3. Business Model (WTF Do They Even Do?)
Once known for selling prepaid recharges at every pan shop, TTML now sells “solutions.” Let’s decode this jargon buffet:
- Smartflo– Cloud-based enterprise communication suite. Basically Zoom + WhatsApp with a Tata logo.
- Comprehensive Cybersecurity Portfolio– Email, web, endpoint, firewalls, MFA. Fancy way of saying: “We’ll protect you from the viruses your intern downloads from shady links.”
- Smart Internet Lease Line– Secure broadband for WFH warriors. Good luck competing with JioFiber.
- Ultra-Lola 3.0– A point-to-point connectivity product with microsecond latency for brokers. Because stock traders don’t like to lose milliseconds, even if TTML loses millions.
- Hub Connect– Cloud connectivity. Sounds like a Jio/Airtel copy-paste.
- Collaboration & Web Conferencing Solutions– Yet another Zoom impersonation.
- Hosted IVR– Cloud call centers
- so you can press 1 for “still bankrupt.”
- International Bridging Services– Dial anywhere conferencing. Remember the 2000s? That.

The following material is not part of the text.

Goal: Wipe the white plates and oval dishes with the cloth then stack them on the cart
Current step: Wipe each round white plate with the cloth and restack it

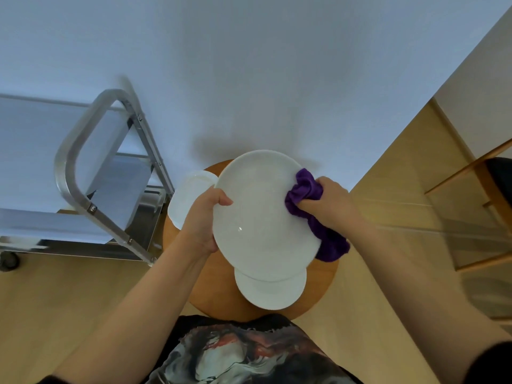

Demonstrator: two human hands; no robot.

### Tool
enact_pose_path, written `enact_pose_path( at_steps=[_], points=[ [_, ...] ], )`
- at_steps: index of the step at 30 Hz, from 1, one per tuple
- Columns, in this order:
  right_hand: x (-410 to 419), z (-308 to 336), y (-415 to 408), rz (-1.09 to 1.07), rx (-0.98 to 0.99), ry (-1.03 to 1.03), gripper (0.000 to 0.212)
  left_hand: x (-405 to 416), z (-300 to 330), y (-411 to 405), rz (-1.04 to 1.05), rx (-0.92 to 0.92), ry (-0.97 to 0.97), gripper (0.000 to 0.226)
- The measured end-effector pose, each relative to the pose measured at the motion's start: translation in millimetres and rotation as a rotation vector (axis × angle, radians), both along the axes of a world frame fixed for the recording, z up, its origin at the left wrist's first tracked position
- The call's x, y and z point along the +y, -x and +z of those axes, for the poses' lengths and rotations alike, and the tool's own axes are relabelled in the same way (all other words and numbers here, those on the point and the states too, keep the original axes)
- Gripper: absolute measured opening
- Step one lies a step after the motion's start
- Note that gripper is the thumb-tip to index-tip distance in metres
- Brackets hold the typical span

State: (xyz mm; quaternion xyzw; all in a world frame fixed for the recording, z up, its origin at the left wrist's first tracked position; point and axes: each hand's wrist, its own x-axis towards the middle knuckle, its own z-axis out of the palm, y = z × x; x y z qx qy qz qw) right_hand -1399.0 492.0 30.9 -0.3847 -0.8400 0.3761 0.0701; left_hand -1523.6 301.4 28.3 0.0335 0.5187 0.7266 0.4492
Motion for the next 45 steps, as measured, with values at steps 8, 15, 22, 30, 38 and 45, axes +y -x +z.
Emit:
enact_pose_path(
  at_steps=[8,15,22,30,38,45],
  points=[
    [-45.6,-37.5,-10.6,-0.365,0.231,0.475,0.032,5.6,1.7,-3.5,0.121,0.026,-0.017,0.04],
    [-20.2,-22.2,-13.3,-0.367,0.227,0.449,0.026,1.7,2.2,0.4,-0.003,-0.008,-0.076,0.028],
    [-11.7,9.2,-10.1,0.008,-0.056,-0.017,0.025,9.0,16.3,43.8,-0.287,-0.033,0.309,0.023],
    [-8.4,9.6,-17.0,-0.102,-0.006,-0.012,0.03,12.1,3.3,20.9,-0.069,-0.107,0.301,0.038],
    [-58.8,-30.0,-22.5,-0.467,0.3,0.528,0.05,27.0,-1.7,-2.1,0.272,-0.151,0.167,0.007],
    [-58.7,-31.1,-24.8,-0.638,0.434,0.597,0.04,12.8,-0.7,-9.0,-0.004,0.052,-0.072,0.029]
  ],
)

In short: TTML wants to be your one-stop-shop for corporate connectivity. Problem: Airtel, Jio, Tata Comm, Zoom, Microsoft Teams, and even Google Meet are all already eating the buffet.
4. Financials Overview
Metric | Jun 2025 (Latest Qtr) | Jun 2024 (YoY) | Mar 2025 (QoQ) | YoY % | QoQ % |
---|---|---|---|---|---|
Revenue (₹ Cr) | 284 | 324 | 308 | -12.3% | -7.8% |
EBITDA (₹ Cr) | 147 | 135 | 153 | +8.9% | -3.9% |
PAT (₹ Cr) | -325 | -323 | -306 | -0.6% | -6.2% |
EPS (₹) | -1.66 | -1.65 | -1.57 | N/A | N/A |
Commentary:Revenue is falling faster than Vodafone Idea’s customer base, but hey, at least EBITDA is positive (because telecom accounting is magic). Net loss? Still north of ₹300 crore per quarter. EPS is negative, so P/E is “not meaningful”—like asking an ex to explain closure.
5. Valuation (Fair Value RANGE Only)
- P/E Method: EPS = -6.53 (TTM). Negative EPS = P/E irrelevant. Let’s move on.
- EV/EBITDA: EV = ₹31,743 Cr, EBITDA = ₹588 Cr (TTM). EV/EBITDA = 53.9x. Industry average ~10–15x. FV range by this method ≈ ₹10–15/share.
- DCF: Assume flat revenues (₹1,300 Cr/year), 45% OPM, interest burden continues, losses persist. Discounted cash flows give an optimistic FV range of ₹20–30/share.
👉Final FV Range: ₹10 – ₹30 (Educational purposes only, not advice).
6. What’s Cooking – News, Triggers, Drama
- McAfee Tie-up (Aug 2025):TTML partnered with McAfee to sell AI-powered cybersecurity solutions to MSMEs. Because nothing screams “innovation” like reselling antivirus software.
- Director Drama:Ankur Verma resigned, Nalin Rana joined as Director in Aug 2025. Standard game of musical chairs at the boardroom.